“I’ll tell you what we’ll do,” he went on. “We’ll be ready to run away at the slightest sign of danger. If that farmer comes to our front door we’ll run out the back door; and if he comes to the back door we’ll skip out the front, and all will be well.”
“It sounds all right,” said Mother Woodchuck. “I only hope it happens that way.”
But it did not. Things in the woodchuck world, just as in your world and mine, very often do not turn out the way they are expected to. For several days, however, after the game of tag and the shooting of the gun, nothing happened in the woodchuck home. For a time Winkie, Blinkie, and Blunk hardly poked their noses outside the back or front door. But as the days passed and no farmer with his gun and dog came, the children became bolder.

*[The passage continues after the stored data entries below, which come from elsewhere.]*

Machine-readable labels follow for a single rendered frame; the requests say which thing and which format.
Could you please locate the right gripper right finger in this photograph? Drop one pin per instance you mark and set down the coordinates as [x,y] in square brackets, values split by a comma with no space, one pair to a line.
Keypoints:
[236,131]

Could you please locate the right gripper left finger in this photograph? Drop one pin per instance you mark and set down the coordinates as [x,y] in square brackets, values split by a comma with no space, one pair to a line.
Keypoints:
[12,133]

They played tag and other games and ate the clover and the other good things their father and mother brought home. Then, one morning, just as Mr. Woodchuck was starting out to go to a distant field, and when the children were about to go out and play, Winkie held up her paw and said:
“Listen! I hear a noise!”
CHAPTER III
WINKIE FINDS A WAY OUT
Just as soon as Winkie told the other woodchucks to be quiet and listen, they all remained as still as though frozen in their places. Not one made a move. This is what wild animals always do when they hear or see anything strange. They stay quiet for just a moment or two before making up their minds what is best to do to save themselves from danger. And that danger was at hand Winkie, the wily woodchuck, felt sure.
As I have told you, she was the smartest of all the woodchuck children, and that is why her mother nicknamed her “Wily,” which means smart and cunning.